[[ INFORMATION SUPPLIED, beginning ]]
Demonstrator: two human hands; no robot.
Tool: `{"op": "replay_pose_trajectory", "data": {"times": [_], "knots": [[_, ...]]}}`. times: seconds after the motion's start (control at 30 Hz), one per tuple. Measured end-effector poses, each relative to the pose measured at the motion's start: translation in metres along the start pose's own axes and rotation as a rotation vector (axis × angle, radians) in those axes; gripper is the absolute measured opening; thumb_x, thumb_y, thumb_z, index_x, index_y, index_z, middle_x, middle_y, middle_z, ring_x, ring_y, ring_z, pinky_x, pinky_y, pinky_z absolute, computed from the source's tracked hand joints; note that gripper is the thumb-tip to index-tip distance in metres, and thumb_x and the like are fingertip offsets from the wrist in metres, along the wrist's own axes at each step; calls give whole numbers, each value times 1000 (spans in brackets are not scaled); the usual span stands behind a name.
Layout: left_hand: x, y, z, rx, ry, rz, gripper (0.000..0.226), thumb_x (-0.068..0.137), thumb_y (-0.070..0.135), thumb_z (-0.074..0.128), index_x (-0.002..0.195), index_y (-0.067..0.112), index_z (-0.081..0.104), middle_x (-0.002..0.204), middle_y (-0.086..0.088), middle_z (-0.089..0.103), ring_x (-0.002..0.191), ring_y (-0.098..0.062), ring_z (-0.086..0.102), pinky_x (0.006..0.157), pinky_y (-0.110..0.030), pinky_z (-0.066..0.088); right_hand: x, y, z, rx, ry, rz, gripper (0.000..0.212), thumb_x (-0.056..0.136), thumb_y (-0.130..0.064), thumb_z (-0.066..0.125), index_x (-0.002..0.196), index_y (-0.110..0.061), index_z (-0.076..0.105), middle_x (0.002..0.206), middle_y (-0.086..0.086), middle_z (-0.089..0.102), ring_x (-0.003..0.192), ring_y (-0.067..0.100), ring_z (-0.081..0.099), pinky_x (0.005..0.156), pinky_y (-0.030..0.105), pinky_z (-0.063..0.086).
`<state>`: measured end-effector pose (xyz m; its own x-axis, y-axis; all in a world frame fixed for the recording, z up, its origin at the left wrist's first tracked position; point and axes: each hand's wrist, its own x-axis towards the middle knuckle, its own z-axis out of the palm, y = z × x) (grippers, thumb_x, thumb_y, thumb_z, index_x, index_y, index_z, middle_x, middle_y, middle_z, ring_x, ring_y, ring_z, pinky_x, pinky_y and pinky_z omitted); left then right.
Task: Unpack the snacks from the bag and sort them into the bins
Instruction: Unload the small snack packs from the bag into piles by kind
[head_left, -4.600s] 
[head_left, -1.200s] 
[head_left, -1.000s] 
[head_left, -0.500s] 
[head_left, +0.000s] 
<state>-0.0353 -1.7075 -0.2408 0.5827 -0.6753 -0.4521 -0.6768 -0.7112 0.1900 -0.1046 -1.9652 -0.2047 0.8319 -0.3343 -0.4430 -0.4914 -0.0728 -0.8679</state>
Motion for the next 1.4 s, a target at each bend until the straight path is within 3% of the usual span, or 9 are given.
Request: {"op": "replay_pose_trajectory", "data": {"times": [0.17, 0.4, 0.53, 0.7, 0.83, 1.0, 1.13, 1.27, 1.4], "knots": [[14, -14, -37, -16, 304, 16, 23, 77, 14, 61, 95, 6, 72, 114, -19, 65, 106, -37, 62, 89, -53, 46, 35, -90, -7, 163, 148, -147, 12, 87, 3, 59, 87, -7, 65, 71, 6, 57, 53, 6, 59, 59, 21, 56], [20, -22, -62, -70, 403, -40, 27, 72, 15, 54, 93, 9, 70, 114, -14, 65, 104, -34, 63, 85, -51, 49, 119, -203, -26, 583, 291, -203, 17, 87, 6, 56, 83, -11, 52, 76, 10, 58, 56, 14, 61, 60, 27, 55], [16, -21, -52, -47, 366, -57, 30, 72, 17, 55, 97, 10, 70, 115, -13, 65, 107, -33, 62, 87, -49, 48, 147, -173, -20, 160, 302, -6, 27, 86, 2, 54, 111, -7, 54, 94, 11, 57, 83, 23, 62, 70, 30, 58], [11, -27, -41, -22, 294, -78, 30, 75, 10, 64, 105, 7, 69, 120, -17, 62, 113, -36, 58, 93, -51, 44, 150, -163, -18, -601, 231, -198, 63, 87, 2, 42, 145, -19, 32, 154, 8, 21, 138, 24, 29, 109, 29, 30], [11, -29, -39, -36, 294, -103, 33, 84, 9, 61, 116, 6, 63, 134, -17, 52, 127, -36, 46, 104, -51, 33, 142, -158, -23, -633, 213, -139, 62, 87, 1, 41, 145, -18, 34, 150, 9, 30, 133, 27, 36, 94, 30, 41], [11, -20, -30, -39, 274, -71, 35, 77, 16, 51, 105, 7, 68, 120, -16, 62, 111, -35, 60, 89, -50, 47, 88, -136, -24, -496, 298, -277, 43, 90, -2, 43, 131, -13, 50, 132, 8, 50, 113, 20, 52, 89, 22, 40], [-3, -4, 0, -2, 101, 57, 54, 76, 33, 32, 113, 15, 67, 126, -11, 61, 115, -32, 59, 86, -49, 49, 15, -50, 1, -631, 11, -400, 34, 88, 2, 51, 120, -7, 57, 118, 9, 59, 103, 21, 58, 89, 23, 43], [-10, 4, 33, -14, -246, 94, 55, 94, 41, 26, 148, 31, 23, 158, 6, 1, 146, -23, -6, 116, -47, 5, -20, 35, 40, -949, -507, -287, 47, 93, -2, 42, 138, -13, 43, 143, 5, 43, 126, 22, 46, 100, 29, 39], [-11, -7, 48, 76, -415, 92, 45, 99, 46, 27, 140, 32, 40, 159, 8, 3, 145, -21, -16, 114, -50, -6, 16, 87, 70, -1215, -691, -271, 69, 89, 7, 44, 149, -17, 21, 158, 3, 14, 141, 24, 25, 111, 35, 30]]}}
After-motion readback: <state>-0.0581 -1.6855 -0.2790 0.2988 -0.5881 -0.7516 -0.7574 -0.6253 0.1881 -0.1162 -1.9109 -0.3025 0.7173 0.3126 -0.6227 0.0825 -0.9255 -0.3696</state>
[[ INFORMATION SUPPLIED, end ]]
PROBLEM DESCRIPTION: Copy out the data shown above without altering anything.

WRITTEN SOLUTION:
Demonstrator: two human hands; no robot.
Tool: `{"op": "replay_pose_trajectory", "data": {"times": [_], "knots": [[_, ...]]}}`. times: seconds after the motion's start (control at 30 Hz), one per tuple. Measured end-effector poses, each relative to the pose measured at the motion's start: translation in metres along the start pose's own axes and rotation as a rotation vector (axis × angle, radians) in those axes; gripper is the absolute measured opening; thumb_x, thumb_y, thumb_z, index_x, index_y, index_z, middle_x, middle_y, middle_z, ring_x, ring_y, ring_z, pinky_x, pinky_y, pinky_z absolute, computed from the source's tracked hand joints; note that gripper is the thumb-tip to index-tip distance in metres, and thumb_x and the like are fingertip offsets from the wrist in metres, along the wrist's own axes at each step; calls give whole numbers, each value times 1000 (spans in brackets are not scaled); the usual span stands behind a name.
Layout: left_hand: x, y, z, rx, ry, rz, gripper (0.000..0.226), thumb_x (-0.068..0.137), thumb_y (-0.070..0.135), thumb_z (-0.074..0.128), index_x (-0.002..0.195), index_y (-0.067..0.112), index_z (-0.081..0.104), middle_x (-0.002..0.204), middle_y (-0.086..0.088), middle_z (-0.089..0.103), ring_x (-0.002..0.191), ring_y (-0.098..0.062), ring_z (-0.086..0.102), pinky_x (0.006..0.157), pinky_y (-0.110..0.030), pinky_z (-0.066..0.088); right_hand: x, y, z, rx, ry, rz, gripper (0.000..0.212), thumb_x (-0.056..0.136), thumb_y (-0.130..0.064), thumb_z (-0.066..0.125), index_x (-0.002..0.196), index_y (-0.110..0.061), index_z (-0.076..0.105), middle_x (0.002..0.206), middle_y (-0.086..0.086), middle_z (-0.089..0.102), ring_x (-0.003..0.192), ring_y (-0.067..0.100), ring_z (-0.081..0.099), pinky_x (0.005..0.156), pinky_y (-0.030..0.105), pinky_z (-0.063..0.086).
`<state>`: measured end-effector pose (xyz m; its own x-axis, y-axis; all in a world frame fixed for the recording, z up, its origin at the left wrist's first tracked position; point and axes: each hand's wrist, its own x-axis towards the middle knuckle, its own z-axis out of the palm, y = z × x) (grippers, thumb_x, thumb_y, thumb_z, index_x, index_y, index_z, middle_x, middle_y, middle_z, ring_x, ring_y, ring_z, pinky_x, pinky_y and pinky_z omitted); left then right.
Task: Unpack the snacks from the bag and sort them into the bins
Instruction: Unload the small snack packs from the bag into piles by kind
[head_left, -4.600s] 
[head_left, -1.200s] 
[head_left, -1.000s] 
[head_left, -0.500s] 
[head_left, +0.000s] 
<state>-0.0353 -1.7075 -0.2408 0.5827 -0.6753 -0.4521 -0.6768 -0.7112 0.1900 -0.1046 -1.9652 -0.2047 0.8319 -0.3343 -0.4430 -0.4914 -0.0728 -0.8679</state>
Motion for the next 1.4 s, a target at each bend until the straight path is within 3% of the usual span, or 9 are given.
Request: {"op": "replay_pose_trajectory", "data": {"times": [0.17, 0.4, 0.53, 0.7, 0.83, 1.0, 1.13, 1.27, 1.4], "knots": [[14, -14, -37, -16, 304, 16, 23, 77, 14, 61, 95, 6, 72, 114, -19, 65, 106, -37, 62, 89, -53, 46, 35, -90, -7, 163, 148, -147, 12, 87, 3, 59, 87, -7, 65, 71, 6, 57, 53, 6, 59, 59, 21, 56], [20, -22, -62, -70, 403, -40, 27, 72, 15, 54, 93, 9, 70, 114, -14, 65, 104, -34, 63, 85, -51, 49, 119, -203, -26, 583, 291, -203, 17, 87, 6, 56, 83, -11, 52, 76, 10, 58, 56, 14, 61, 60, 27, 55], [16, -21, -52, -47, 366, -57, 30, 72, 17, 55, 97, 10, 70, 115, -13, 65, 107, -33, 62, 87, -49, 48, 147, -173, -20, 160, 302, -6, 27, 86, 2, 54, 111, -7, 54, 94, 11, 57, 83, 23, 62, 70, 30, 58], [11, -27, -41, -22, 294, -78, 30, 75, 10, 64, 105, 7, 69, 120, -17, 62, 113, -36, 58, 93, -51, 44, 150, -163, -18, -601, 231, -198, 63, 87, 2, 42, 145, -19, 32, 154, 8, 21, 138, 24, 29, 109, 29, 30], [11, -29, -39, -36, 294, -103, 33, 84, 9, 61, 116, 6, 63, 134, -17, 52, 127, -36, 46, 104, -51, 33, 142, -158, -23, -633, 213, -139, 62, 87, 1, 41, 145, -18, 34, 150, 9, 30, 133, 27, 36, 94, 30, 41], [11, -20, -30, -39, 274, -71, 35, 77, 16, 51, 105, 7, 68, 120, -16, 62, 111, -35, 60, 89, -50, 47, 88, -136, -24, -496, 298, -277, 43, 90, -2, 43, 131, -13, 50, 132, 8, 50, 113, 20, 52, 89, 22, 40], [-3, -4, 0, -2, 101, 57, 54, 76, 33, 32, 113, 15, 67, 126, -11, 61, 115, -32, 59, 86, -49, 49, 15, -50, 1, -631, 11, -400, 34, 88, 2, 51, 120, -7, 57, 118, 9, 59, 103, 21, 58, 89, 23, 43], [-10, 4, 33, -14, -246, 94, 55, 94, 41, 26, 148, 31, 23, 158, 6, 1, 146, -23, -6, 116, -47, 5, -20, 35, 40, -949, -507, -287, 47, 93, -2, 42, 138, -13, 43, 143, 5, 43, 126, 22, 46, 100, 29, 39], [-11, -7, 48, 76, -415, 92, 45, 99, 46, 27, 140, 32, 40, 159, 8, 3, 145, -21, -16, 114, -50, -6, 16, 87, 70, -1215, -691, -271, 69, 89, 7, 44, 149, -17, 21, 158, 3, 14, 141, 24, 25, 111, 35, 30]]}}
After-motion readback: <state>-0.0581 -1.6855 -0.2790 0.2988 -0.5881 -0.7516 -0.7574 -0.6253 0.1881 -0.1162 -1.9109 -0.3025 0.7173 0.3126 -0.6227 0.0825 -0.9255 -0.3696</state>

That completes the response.